Valve Sued for Facilitating Underage Gambling

Posted on: June 27, 2016, 06:08h. 

Last updated on: June 27, 2016, 06:24h.

Valve sued for underage gambling
Designer weapons, known as “skins,” in Counter-Strike: Global Offensive, which can be used by minors as digital casino chips, according to a lawsuit against the game’s creator, Valve. (Image: counterstrikelovers.com)

Valve, owner of the Steam online games distribution platform and creator of the Counter-Strike: Global Offensive (CS: GO) video game series, is being sued for allegedly facilitating unregulated, underage gambling.

The suit, filed on behalf of Connecticut resident Michael John McLeod, accuses the video games giant of knowingly permitting an illegal online gambling market to grow up around the trading of CS: GO “skins” on third-party websites. McLeod gambled on these markets and lost money, both as an adult and a minor, states the filing.

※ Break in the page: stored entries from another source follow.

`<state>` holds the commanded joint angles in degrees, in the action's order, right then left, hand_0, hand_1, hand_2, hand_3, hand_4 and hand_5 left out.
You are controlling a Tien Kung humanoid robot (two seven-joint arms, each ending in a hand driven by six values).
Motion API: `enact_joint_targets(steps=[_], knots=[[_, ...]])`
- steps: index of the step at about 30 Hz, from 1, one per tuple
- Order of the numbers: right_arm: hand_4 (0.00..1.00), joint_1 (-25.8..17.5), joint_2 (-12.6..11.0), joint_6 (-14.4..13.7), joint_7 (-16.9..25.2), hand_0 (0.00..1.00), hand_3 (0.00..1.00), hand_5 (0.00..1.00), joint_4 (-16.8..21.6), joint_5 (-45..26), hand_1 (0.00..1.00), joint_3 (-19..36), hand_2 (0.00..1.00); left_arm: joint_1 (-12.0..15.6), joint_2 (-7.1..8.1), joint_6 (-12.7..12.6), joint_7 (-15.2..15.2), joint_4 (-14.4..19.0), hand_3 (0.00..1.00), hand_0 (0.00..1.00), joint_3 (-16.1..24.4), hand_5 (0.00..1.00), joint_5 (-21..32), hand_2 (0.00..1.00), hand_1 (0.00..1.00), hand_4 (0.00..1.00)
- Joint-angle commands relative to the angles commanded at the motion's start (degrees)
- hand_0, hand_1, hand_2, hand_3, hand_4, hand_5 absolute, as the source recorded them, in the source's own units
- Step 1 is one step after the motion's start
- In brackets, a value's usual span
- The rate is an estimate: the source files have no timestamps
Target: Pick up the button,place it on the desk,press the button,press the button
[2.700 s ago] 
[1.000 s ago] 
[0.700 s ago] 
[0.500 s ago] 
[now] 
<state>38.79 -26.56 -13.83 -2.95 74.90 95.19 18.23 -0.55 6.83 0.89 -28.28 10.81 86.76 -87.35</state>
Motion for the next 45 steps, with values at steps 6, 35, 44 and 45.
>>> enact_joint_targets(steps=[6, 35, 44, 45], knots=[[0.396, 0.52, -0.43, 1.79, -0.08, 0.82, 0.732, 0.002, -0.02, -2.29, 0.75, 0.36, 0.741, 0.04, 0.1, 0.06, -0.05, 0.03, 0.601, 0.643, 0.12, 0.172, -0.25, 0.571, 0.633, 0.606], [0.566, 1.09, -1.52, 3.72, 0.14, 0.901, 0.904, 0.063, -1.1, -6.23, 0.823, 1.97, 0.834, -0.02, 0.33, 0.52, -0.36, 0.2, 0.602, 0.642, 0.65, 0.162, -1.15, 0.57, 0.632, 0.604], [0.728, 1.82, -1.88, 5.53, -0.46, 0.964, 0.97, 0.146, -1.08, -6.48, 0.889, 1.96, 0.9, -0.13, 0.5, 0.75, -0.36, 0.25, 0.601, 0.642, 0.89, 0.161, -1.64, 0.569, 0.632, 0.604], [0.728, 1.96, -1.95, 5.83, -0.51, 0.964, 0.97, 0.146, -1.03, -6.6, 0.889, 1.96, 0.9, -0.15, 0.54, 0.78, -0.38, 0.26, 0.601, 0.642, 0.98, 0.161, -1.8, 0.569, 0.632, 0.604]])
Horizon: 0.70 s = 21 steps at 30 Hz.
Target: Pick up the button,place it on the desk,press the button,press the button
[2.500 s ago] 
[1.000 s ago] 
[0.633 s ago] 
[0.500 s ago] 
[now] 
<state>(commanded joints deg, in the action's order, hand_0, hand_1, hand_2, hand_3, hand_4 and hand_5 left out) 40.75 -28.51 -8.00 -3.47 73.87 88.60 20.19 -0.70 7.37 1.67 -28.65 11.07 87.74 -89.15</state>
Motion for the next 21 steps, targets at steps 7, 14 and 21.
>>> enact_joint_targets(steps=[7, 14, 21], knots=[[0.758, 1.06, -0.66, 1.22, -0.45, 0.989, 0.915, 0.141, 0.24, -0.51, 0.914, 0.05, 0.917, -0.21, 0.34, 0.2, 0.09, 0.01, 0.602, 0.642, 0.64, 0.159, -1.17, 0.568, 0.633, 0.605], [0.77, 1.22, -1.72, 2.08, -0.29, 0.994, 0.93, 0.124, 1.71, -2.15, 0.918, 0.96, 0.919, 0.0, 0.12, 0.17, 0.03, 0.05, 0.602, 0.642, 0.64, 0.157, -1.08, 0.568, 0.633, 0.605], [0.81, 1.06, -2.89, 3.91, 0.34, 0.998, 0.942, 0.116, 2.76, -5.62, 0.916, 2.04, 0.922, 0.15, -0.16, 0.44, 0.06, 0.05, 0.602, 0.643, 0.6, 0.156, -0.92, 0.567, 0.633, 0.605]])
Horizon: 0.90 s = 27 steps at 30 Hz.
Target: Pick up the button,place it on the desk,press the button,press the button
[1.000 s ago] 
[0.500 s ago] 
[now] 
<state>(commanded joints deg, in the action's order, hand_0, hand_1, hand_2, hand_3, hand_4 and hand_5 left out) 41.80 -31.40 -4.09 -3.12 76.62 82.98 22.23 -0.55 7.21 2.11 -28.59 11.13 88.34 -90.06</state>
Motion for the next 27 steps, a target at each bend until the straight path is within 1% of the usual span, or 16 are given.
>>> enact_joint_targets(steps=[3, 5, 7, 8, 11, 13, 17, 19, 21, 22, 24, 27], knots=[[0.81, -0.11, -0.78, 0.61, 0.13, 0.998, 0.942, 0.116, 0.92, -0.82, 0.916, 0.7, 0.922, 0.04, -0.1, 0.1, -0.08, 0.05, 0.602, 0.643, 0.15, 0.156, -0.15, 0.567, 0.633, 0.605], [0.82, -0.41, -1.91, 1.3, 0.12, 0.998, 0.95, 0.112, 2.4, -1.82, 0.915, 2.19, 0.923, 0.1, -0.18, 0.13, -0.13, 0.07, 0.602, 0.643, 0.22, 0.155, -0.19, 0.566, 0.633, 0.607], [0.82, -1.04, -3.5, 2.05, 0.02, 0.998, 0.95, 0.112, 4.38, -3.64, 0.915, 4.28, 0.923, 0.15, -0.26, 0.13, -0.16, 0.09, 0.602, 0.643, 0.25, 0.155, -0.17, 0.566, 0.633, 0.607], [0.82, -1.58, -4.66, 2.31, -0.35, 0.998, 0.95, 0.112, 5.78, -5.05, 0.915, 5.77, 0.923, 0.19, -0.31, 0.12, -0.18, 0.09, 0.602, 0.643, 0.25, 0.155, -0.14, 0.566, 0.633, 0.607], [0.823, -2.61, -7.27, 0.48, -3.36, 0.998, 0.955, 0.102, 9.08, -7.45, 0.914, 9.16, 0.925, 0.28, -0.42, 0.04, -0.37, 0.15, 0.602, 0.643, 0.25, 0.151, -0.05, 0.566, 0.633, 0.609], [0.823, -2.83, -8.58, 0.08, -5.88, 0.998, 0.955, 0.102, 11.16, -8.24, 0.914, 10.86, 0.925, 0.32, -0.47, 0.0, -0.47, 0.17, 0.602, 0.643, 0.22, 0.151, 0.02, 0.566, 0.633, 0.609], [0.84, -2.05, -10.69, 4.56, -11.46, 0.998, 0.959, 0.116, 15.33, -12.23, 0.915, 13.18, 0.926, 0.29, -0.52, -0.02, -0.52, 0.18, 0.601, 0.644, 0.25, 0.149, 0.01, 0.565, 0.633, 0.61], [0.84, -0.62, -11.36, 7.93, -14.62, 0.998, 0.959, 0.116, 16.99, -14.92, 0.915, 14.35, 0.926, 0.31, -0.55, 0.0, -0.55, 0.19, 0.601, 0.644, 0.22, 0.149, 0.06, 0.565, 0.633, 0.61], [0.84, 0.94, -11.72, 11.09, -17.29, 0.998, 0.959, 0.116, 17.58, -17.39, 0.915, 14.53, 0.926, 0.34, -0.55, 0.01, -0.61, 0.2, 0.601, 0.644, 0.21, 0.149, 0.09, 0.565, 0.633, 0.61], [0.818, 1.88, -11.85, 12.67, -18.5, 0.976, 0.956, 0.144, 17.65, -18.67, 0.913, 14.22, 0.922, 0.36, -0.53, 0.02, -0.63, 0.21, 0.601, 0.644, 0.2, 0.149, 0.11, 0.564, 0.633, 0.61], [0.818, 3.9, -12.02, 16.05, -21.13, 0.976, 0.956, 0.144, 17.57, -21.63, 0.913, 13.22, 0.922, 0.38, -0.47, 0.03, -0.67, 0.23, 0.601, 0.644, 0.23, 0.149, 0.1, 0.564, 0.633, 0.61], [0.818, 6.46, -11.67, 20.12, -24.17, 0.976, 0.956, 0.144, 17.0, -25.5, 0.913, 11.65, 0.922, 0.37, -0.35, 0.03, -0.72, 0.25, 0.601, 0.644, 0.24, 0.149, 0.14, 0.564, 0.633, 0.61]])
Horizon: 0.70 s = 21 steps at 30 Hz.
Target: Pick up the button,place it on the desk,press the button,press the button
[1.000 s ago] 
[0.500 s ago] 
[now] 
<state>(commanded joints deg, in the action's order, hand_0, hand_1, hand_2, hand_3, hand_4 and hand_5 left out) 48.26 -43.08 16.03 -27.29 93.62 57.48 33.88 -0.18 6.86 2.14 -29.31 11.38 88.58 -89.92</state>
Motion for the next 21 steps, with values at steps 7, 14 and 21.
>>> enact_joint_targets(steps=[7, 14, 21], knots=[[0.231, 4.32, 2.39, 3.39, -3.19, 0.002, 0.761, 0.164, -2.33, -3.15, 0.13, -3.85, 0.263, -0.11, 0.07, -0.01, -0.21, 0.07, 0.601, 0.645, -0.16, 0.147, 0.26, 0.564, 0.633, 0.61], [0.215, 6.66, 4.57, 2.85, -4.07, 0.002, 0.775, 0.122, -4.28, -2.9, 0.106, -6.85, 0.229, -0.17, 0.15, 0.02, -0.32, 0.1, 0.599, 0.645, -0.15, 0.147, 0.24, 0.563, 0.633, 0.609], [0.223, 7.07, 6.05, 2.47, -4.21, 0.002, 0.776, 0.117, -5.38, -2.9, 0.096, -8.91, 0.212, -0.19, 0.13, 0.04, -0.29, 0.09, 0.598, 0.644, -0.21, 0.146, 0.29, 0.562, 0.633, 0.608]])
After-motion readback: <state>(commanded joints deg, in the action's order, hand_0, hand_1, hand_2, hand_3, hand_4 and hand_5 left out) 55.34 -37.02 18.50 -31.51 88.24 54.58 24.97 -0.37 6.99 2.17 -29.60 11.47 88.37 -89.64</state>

CS: GO is a first-person shooter in which players play in teams either as terrorists or counter-terrorists. “Skins,” meanwhile, are collectable designer weapons that can be purchased in-game and traded for real money.

Digital Casino Chips

CS: GO, released in 2012, was not initially a big seller until the introduction of skins, which can be swapped and traded like baseball cards. But because skins have a real-world cash value, they can also be used as digital currency, and the fact that they can be transferred to third-party websites means they can be gambled with. A slew of skin gambling websites have sprung up, with no age-verification procedures or regulatory checks

Despite its slow start, the introduction of skins made the CS: GO one of the most popular games of all time. At any given moment, 380,000 people around the world are playing the game.

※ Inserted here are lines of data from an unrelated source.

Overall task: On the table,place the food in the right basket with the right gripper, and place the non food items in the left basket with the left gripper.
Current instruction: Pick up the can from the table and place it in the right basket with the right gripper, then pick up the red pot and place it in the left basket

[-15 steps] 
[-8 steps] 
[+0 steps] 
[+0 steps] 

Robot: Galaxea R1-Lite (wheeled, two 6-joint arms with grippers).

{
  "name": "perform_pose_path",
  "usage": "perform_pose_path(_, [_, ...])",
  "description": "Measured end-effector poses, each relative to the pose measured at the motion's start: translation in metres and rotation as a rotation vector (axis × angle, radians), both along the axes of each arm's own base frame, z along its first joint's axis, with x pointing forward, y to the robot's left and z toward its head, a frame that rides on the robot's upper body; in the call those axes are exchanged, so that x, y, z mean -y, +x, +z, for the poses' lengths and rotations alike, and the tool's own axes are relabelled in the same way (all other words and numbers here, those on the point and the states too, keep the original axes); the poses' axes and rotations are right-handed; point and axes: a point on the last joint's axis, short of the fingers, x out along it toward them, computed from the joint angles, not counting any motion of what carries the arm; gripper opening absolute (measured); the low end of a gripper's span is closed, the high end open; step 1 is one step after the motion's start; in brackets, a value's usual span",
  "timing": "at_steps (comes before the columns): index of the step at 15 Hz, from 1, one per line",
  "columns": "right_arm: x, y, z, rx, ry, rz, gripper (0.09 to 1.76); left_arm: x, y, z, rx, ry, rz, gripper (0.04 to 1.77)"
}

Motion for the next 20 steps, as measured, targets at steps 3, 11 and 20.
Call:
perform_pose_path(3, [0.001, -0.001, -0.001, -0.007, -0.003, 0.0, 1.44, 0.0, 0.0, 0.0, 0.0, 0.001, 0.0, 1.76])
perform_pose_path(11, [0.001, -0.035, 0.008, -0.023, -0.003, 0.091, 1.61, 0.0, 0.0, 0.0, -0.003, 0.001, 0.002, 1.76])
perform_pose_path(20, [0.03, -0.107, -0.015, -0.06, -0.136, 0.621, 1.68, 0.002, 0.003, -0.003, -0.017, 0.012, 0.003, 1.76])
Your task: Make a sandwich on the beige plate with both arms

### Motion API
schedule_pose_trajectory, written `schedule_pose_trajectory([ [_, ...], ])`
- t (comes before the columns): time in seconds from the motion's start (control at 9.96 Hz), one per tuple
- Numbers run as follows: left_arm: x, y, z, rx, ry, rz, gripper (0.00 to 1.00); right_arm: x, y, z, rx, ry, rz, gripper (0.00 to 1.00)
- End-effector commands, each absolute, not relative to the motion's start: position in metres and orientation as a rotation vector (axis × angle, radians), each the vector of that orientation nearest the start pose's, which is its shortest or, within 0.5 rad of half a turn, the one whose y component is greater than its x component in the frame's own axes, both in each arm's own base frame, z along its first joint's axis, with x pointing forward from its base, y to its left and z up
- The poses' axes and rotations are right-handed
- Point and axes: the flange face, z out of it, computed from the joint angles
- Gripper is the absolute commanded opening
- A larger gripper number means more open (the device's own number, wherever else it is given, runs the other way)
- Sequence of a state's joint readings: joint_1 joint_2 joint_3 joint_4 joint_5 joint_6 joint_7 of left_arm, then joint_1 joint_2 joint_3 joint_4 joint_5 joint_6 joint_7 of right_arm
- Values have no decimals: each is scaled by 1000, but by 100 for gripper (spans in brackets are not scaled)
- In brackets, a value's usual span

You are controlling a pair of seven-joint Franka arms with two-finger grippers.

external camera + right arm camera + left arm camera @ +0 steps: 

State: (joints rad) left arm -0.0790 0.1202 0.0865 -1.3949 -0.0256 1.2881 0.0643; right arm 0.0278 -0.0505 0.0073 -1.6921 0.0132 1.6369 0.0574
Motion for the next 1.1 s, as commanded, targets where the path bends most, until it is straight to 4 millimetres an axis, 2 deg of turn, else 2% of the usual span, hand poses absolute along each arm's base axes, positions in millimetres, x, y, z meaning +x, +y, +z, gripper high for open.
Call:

Valve, with the Steam platform, the lawsuit alleges, not only allowed this to happen but actively “sustained and facilitated” it in order to profit from it. It’s estimated that over 3 million players bet $2.3 billion worth of skins on the outcome of e-sports matches in 2015

“In the eSports gambling economy, skins are like casino chips that have monetary value outside the game itself because of the ability to convert them directly into cash,” the suit says.

All About the Betting

“In sum, Valve owns the league, sells the casino chips, and receives a piece of the casino’s income stream through foreign websites in order to maintain the charade that Valve is not promoting and profiting from online gambling, like a modern-day Captain Renault from Casablanca,” it said.

“That most of the people in the CS: GO gambling economy are teenagers and under 21 makes Valve’s and the other Defendants’ actions even more unconscionable.”

Skin gambling sites incorporate software built by Valve, which takes 15 percent of every skin that’s bought or sold.

“Nothing about Counter-Strike is about the game anymore,” Moritz Maurer, head of e-sports integrity at gambling watchdog SportIM, told Bloomberg recently. “It’s all about betting and winning.”